Mitochondrial dynamics play an important role in removing impaired mitochondria to maintain mitochondrial homeostasis. However, the protein expression of mitochondrial fission 1 protein (FIS1), phospho-dynamin related protein 1 (p-Drp1), mitofusin 1 (MFN1), and MFN2 in mitochondrial fractions showed no significant alterations among groups. These results suggested that mitochondrial dynamics might not be sensitive to this level of mtDNA damage in NTS neurons.

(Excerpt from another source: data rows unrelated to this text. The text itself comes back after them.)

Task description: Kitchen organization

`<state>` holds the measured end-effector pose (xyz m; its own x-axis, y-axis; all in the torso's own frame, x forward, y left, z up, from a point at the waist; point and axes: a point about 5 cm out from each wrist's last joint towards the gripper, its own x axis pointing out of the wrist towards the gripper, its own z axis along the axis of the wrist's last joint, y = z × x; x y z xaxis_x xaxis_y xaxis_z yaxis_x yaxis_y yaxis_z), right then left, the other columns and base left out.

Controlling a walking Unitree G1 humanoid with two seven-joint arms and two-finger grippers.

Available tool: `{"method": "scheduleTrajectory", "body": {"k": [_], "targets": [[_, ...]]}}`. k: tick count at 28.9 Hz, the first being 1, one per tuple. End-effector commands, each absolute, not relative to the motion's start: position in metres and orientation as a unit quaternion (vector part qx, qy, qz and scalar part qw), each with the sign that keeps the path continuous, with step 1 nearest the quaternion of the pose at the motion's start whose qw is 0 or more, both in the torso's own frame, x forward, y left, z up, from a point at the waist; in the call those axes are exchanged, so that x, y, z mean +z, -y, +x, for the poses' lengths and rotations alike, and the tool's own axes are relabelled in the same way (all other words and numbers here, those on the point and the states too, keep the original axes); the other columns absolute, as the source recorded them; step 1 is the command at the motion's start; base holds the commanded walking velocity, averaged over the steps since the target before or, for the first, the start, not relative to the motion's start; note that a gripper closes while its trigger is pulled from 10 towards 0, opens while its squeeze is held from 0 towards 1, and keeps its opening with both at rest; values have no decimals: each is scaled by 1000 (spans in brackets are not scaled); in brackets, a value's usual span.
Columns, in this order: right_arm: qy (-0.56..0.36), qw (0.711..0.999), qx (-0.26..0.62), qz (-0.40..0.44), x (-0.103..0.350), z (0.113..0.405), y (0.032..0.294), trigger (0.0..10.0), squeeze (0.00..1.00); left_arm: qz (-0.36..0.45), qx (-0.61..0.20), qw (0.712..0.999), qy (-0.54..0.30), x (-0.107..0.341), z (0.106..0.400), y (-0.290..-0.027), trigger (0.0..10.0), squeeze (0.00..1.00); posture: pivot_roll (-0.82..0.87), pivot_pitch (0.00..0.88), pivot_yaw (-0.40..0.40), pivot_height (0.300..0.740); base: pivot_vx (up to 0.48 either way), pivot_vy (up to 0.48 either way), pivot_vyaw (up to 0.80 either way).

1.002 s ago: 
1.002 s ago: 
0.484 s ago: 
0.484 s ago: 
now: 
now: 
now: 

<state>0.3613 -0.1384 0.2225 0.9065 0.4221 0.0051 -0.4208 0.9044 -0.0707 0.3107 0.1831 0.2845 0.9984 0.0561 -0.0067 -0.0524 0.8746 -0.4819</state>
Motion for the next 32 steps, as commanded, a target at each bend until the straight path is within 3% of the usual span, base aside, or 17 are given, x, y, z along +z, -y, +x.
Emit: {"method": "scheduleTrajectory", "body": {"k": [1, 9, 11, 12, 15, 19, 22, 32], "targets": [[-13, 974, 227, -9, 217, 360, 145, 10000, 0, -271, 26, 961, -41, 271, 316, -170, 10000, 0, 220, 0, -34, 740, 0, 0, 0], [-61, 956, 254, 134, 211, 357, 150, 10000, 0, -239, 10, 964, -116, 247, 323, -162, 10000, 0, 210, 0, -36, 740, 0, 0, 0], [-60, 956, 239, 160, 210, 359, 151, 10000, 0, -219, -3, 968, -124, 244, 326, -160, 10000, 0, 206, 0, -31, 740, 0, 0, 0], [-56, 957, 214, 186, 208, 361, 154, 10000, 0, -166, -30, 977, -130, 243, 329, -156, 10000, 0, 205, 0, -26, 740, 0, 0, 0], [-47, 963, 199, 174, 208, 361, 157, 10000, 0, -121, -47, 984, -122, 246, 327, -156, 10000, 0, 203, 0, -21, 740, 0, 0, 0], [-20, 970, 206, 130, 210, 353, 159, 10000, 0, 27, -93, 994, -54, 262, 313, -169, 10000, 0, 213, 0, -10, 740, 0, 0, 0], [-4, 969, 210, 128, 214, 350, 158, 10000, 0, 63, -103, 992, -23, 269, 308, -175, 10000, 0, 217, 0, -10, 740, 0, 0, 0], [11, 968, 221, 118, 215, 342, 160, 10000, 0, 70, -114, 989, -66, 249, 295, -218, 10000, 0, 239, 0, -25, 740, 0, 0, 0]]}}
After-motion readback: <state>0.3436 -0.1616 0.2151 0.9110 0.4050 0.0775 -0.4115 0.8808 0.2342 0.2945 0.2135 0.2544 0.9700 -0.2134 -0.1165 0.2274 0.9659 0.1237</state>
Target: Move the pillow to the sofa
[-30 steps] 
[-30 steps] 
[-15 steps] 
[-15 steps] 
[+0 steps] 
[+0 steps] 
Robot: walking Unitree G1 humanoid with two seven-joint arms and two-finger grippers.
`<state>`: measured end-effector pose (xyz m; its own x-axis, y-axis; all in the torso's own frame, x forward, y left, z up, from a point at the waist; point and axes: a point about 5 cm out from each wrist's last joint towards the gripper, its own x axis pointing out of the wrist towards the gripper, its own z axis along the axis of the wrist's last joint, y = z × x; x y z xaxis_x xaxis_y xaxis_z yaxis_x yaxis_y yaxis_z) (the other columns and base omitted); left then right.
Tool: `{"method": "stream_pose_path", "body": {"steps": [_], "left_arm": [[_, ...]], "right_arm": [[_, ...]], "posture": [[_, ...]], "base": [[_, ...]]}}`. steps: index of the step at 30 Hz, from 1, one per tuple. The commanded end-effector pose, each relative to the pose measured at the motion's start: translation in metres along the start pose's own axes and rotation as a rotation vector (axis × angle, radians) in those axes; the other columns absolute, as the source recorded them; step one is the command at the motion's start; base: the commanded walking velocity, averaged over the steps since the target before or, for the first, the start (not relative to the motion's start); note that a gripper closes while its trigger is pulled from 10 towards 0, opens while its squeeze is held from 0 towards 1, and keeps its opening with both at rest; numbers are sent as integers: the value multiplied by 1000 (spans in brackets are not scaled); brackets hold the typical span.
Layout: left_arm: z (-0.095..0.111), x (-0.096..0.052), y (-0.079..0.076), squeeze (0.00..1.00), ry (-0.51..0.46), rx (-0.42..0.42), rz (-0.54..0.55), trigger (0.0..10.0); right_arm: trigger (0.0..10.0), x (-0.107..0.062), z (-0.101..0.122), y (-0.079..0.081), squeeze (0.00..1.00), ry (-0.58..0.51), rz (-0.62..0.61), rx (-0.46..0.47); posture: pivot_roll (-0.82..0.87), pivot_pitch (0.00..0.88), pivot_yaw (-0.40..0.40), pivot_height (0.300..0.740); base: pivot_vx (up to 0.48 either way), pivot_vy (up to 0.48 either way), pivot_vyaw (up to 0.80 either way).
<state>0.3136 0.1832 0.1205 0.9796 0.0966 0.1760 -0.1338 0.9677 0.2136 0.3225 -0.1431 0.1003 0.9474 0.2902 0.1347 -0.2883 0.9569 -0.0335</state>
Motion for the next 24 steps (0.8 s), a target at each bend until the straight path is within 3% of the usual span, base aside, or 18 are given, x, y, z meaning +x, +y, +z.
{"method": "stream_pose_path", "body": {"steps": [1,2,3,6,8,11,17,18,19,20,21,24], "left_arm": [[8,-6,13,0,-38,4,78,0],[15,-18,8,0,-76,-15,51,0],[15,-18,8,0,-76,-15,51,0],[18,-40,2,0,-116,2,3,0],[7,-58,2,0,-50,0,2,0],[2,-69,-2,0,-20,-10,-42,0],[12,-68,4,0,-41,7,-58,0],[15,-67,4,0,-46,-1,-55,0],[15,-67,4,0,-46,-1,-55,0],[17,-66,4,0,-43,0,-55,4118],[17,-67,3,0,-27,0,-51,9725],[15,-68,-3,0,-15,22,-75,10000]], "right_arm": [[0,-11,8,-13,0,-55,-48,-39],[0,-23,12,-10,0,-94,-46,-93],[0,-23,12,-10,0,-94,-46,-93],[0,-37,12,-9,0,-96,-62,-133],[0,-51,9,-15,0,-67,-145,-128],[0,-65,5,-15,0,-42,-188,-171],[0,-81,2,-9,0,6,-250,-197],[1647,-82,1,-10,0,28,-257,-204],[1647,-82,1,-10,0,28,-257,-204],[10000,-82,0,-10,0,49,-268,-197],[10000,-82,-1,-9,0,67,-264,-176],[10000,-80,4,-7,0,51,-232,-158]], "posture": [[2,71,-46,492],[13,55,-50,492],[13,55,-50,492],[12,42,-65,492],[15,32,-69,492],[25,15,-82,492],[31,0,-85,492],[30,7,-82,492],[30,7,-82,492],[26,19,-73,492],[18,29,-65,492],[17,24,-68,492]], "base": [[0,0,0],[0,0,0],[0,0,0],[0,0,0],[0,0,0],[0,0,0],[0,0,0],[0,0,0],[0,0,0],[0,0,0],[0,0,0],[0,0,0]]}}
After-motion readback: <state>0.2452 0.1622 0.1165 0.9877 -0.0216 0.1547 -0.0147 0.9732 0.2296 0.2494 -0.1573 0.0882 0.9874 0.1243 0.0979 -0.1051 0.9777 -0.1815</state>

Although BER is the only mechanism for the repair of mtDNA damage [50], the results from Western blotting indicated that the expression of mitochondrial UNG, APE1, and RAD51 in the NTS was significantly enhanced in response to the neuroinflammation-induced mtDNA damage. These results suggested that the BER mechanism was activated in response to damage due to neuroinflammation. When the amount of damaged mtDNA exceeds the amount of mtDNA repaired, the neuron becomes dysfunctional. PTX or minocycline treatment mitigated the induced neuroinflammation and promoted the BER function so that the baroreflex sensitivity and hemodynamics could be properly reversed. PTX or minocycline was applied to relieve cytokine accumulation and microglial activation, respectively. Both cytokines and microglial activation (the indices of neuroinflammation) lead to oxidative stress, which is strongly bound to the oxidative damage of mtDNA. Our data further indicated that PTX or minocycline treatment not only relieved neuroinflammation but also maintained BER signaling at high levels, implying suppression of BER signaling by mtROS at the physiological level even though BER signaling is the only repair pathway in response to mtDNA damage.

Conclusion

We demonstrated that systemic inflammation induced neuroinflammation in the NTS in this study. The neuroinflammation-triggered neuronal mtDNA damage contributed to baroreflex desensitization, while anti-inflammatory treatments not only mitigated neuroinflammation but also maintained the levels of BER function to reverse baroreflex regulation. According to these results, mtDNA could be a potential target for therapeutic strategies aimed to treat autonomic dysregulation-associated cardiovascular diseases.